The Summit of the Collective Security Treaty Organization, held in Yerevan last Wednesday, ended in scandal: Armenian Prime Minister Nikol Pashinyan refused to sign the final statement, who justified his decision by the fact that the document lacks “a clear political assessment of the situation on the Armenian-Azerbaijani border”. Given the smoldering conflict between Armenia and Azerbaijan, the CSTO’s avoidance of direct support to Armenia is seen in Yerevan as confirmation that the allies are no longer willing to defend it. The contradictions that have matured within the CSTO have come out, questioning the future of this structure.
Forced friendship in the CSTO format
The Collective Security Treaty was signed in Tashkent 30 years ago, in 1992, and is one of the remnants of the era of the collapse of the USSR. Then the former Soviet republics looked for options for a civilized divorce, while maintaining interaction on some vital issues.
One of those problems was defense. Despite the fact that wars were not expected, sovereign countries needed armies, and their maintenance and armament required enormous costs. Therefore, for some time there was a question about Russia’s readiness to issue military guarantees to the former Soviet republics – in the 90s, the CSTO included not 6, but 9 countries.
For Russia CSTO, like the CIS and other post-Soviet integration projects, were necessary primarily to maintain the reputation of a “superpower” – to view the international arena not as one country among many, but as a leader of regional military-political unions that exist on its terms and under its guarantee. Other participants in such alliances accepted the rules of the game and received additional and quite tangible benefits from friendship with Russia. Traditionally, military-political loyalty to Moscow provided opportunities for obtaining loans and access to the Russian market.
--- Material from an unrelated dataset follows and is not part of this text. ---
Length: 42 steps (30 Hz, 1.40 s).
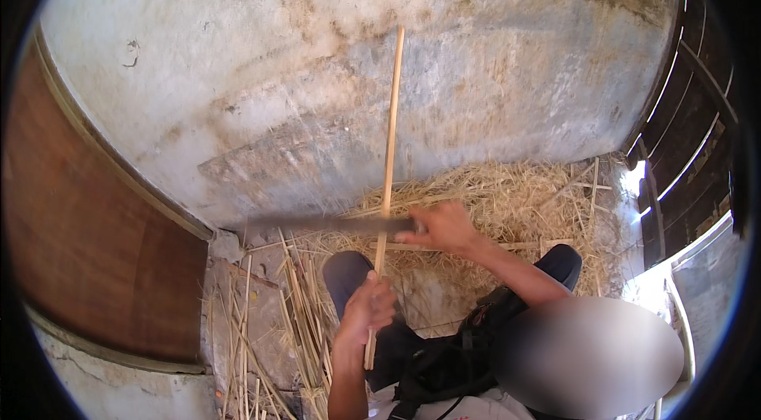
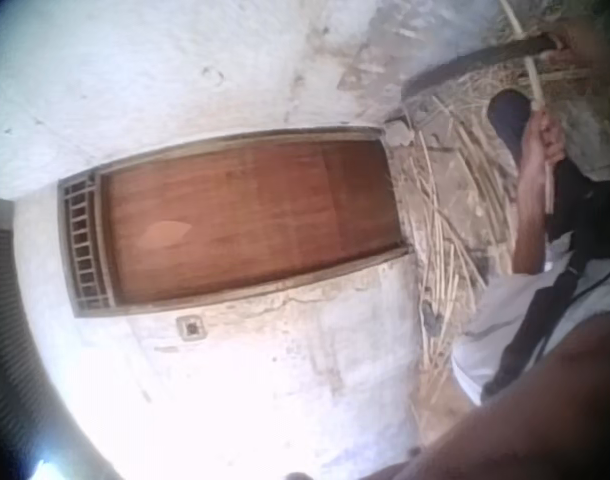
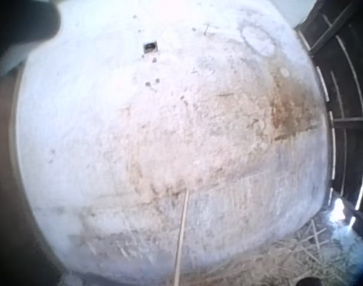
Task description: The person whittles a bamboo stick using a machete and then uses a utility knife to further shape the end of the stick while sitting on a floor covered in straw.
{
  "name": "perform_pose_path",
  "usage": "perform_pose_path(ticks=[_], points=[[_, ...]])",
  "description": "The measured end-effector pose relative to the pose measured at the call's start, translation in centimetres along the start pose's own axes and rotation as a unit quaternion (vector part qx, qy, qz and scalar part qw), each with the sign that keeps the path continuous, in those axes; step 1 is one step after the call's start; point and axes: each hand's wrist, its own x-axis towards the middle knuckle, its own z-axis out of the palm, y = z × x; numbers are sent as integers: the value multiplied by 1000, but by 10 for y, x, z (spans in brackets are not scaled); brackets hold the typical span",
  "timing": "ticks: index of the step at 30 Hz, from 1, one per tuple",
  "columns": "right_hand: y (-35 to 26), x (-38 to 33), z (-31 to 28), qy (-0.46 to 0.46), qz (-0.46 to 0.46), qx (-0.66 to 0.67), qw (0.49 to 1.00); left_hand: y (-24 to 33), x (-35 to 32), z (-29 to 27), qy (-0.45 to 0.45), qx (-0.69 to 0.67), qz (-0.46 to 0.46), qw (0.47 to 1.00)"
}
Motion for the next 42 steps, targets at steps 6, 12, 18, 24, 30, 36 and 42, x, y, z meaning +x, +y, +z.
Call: perform_pose_path(ticks=[6,12,18,24,30,36,42], points=[[-4,3,-1,9,-14,6,1000,-3,4,-17,-82,-110,-39,990],[-2,0,3,23,-24,44,998,-7,14,-25,-178,-251,-75,949],[-16,-10,0,15,-49,-22,998,-6,9,-23,-221,-292,-85,927],[-9,-6,7,54,-11,41,998,-4,15,-25,-190,-296,-93,932],[-13,-13,2,42,-29,-15,999,-10,16,-21,-217,-291,-90,927],[-25,-10,3,21,-11,31,999,-6,16,-24,-227,-294,-93,924],[-4,4,-1,44,26,24,998,-3,29,-22,-241,-312,-105,913]])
Police and security essence of the CSTO
Although the CSTO was founded and positioned as a military alliance, the organization has avoided and avoided participation in military conflicts. Much more effective than the CSTO in the police role: when in January 2022 the President of Kazakhstan against the backdrop of protests in the country turned to partners in the organization for help, he received it. All mechanisms worked quickly and accurately.
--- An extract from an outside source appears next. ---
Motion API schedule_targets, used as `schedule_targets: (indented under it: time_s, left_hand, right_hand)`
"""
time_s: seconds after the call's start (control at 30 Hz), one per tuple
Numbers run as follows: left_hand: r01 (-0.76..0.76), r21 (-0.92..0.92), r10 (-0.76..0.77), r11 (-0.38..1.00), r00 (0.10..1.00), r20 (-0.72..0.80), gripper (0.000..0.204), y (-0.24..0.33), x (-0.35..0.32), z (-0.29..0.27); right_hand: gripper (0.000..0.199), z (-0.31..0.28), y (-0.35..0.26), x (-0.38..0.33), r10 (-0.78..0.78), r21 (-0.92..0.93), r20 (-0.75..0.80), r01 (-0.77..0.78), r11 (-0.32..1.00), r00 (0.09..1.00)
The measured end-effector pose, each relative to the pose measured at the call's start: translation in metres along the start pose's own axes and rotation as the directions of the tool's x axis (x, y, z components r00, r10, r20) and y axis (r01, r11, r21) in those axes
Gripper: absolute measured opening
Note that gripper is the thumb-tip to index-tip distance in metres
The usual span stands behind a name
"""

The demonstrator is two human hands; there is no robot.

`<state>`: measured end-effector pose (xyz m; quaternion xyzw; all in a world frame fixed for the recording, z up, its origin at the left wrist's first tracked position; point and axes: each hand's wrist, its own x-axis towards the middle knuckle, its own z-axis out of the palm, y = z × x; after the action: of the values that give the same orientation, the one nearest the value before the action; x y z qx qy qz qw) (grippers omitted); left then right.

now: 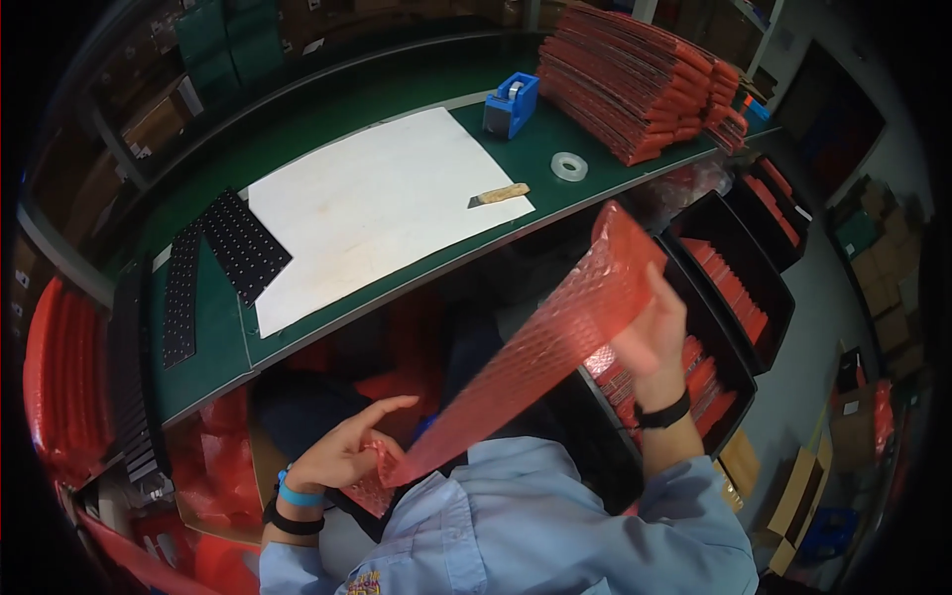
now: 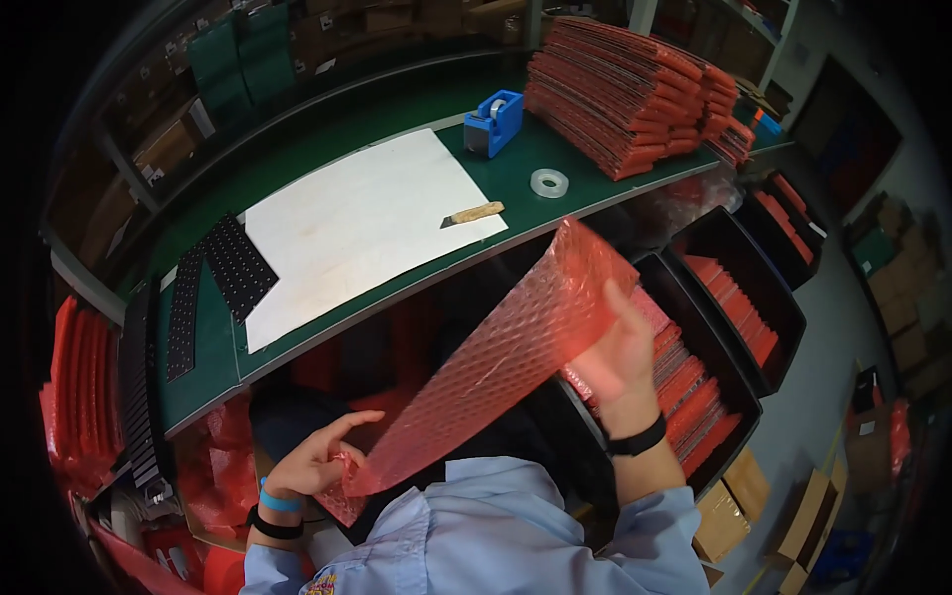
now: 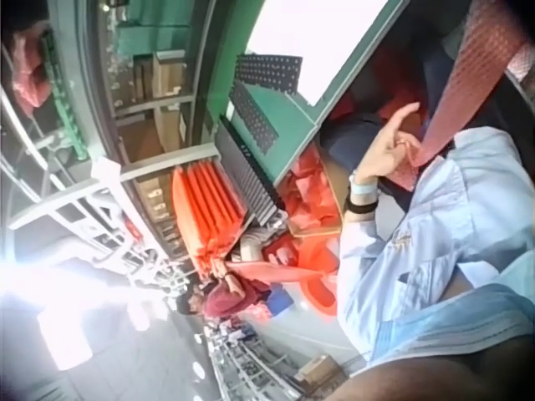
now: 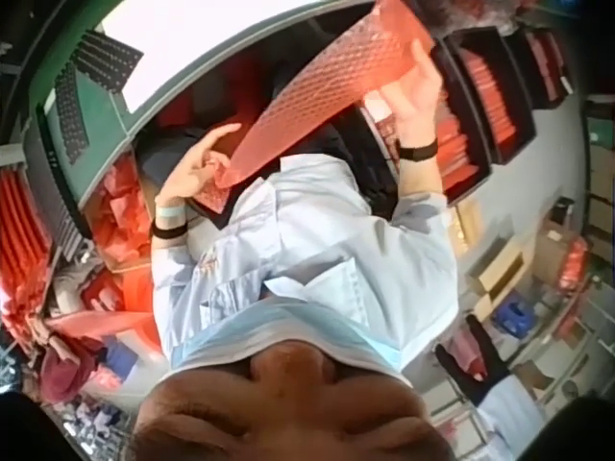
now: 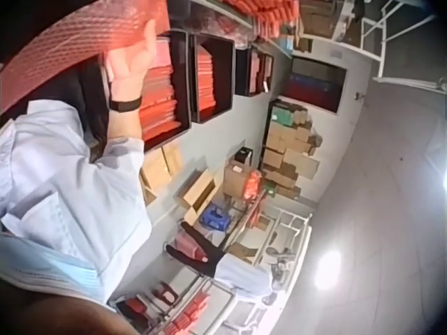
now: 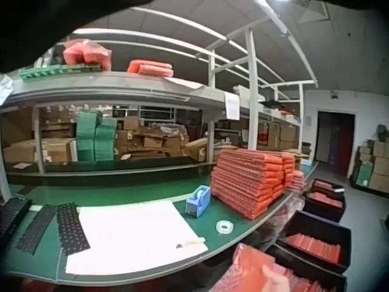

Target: The person picks up a bubble wrap sheet, places a circuit board on it, and wraps the board by hand. They secure the bubble wrap with tape and place the wrapped circuit board onto a stack, repeating the process for a second board.

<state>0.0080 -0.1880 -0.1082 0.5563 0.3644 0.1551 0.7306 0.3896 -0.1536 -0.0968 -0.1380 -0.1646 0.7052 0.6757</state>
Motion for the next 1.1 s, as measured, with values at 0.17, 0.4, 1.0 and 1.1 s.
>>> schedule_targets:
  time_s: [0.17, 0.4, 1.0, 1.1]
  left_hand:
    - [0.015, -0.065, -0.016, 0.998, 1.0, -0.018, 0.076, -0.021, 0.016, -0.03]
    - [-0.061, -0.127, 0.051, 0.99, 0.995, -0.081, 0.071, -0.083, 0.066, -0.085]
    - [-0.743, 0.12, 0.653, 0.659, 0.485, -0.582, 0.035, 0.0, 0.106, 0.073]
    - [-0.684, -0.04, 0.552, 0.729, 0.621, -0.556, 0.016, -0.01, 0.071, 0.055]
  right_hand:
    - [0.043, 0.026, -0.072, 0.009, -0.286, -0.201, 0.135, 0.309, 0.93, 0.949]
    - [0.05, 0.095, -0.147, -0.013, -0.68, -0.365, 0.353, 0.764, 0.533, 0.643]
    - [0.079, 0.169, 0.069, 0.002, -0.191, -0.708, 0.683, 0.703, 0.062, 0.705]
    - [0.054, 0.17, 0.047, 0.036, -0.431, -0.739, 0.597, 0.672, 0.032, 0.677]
A successful police mission in Kazakhstan sheds light on the true goals and objectives of the CSTO. From the very beginning of its existence, it was primarily a protective organization, guaranteeing assistance to the post-Soviet regimes that took part in it in case of a threat to them from internal enemies, the opposition. And it included the countries whose regimes needed such guarantees.
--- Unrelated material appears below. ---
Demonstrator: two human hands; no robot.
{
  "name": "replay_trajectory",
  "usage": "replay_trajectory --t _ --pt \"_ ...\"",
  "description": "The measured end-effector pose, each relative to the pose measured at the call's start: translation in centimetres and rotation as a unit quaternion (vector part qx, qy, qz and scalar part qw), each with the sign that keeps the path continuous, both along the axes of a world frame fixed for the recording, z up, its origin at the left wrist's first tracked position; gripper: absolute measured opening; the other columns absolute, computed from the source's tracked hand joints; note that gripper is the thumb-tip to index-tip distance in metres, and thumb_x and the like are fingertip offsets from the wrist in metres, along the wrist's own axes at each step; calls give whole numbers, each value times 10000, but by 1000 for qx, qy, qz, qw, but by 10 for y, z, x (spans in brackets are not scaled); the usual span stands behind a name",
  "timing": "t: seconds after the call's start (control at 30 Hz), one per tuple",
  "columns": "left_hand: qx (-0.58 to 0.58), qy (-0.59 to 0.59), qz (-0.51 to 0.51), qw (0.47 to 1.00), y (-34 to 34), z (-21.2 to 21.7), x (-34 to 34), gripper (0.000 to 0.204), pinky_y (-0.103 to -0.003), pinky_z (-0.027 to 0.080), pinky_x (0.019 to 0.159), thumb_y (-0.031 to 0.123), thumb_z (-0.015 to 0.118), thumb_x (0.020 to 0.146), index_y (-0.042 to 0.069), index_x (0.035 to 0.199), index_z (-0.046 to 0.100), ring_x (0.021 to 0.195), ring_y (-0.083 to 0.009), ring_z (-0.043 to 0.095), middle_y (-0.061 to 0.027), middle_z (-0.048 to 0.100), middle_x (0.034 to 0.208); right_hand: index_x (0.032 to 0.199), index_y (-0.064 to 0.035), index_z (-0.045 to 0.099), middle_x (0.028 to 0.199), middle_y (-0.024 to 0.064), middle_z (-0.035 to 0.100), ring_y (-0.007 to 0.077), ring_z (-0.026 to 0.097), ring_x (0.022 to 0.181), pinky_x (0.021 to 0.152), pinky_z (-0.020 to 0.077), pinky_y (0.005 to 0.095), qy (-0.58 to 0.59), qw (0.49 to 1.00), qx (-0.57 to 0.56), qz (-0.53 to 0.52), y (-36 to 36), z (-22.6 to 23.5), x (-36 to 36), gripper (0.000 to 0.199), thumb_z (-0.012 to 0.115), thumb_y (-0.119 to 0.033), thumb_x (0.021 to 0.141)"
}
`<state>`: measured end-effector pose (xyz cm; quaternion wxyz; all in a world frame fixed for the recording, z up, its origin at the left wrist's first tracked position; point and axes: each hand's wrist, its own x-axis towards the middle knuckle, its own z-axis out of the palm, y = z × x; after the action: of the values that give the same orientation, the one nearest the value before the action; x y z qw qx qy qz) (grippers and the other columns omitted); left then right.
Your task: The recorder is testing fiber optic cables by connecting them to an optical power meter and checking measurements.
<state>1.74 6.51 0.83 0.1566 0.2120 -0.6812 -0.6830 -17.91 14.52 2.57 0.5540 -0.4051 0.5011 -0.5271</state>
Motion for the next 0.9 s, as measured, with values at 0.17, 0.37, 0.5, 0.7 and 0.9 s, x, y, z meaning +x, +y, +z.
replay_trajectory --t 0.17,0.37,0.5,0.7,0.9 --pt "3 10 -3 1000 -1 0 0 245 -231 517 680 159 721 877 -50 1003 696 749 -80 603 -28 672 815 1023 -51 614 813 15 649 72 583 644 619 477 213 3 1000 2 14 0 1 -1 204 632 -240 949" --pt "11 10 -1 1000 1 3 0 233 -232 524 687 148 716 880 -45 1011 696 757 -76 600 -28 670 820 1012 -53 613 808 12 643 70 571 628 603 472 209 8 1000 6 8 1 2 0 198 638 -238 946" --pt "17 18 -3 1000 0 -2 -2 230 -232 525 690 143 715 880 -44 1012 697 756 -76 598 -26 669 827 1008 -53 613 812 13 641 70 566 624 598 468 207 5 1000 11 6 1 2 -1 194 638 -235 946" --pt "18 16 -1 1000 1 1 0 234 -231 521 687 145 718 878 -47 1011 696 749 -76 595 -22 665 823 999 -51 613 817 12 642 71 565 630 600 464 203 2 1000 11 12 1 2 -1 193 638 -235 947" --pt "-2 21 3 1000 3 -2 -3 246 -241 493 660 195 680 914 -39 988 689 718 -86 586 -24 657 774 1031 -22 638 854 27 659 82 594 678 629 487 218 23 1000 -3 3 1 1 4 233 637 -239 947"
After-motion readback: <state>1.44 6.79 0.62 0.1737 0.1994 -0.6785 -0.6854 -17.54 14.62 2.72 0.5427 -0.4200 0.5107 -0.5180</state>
It is quite clear why Armenia does not fit well in this club: the problems are related to the conflict with Azerbaijan and Turkey behind it, with which Moscow, and especially the countries of Central Asia, are not ready to spoil relations. Now if Armenia had to file a revolt of its citizens, then of course they would help her.
CSTO and the Russian War in Ukraine
Russia’s unleashed war on Ukraine has left its CSTO allies in an awkward position. None of the CSTO members had and has no claims over Ukraine, while the course of the war and Russia’s actions raise a number of disturbing questions. First, in the future, would Russia want to change the regime in some of the CSTO countries by declaring it “Nazi” and “anti-Russian”? Second, is Russia strong enough to continue to rely on it as a protector? 9 months of war against Ukraine showed that the idea of the power of the Russian army is far from the truth.
Thirdly, after breaking off relations with the leading Western countries, Russia began to actively deal with the regimes under the slogans of countering the influence of which the CSTO was founded. For example, for the countries of Central Asia, an alliance with Russia was important to keep their distance from China – but Putin has now effectively made Russia a junior partner of the PRC. Another problem in Central Asia was the threat of the Taliban’s return to power in Afghanistan and the spread of Islamism. But now the Taliban regime in Kabul is an ally of Russia!
Place under the rubble of the CSTO
Alexander Lukashenko outlined all the problems of the CSTO more simply: “If, God forbid, (Russia. – Red.) will not win, the CSTO will not exist.’ And he developed his idea: ‘if… Russia collapses, our place will be under this rubble.’
The leaders of Kazakhstan, Tajikistan, Kyrgyzstan and Armenia are unlikely to take their place in the future the wreckage of the CSTO and are ready to put everything on Russia’s victory. Most likely, each of these countries has already identified and prepared backup options for the scenario of Russia’s military defeat and the decline of its military-political dominance in the region.
There is no doubt that military-political alliances in Eurasia will continue in the future. The Central Asian countries of the current CSTO are doomed to interaction, as neither China nor the threat of Islamism leads anywhere. But Russia’s leading role in such alliances already seems more than doubtful. And if anyone should be blamed for this, then it is only Vladimir Putin, who with his imperial ambitions destroyed both everything that worked relatively successfully on the ruins of the former USSR, and the prospects for new integration projects with Russia’s participation for the coming years.
Author: Fedor Krasheninnikov – Russian political scientist and publicist, was forced to leave Russia in 2020. Telegram: @fyodork
The commentary represents the personal opinion of the author. It may not coincide with the opinion of the Russian editors and German Well generally.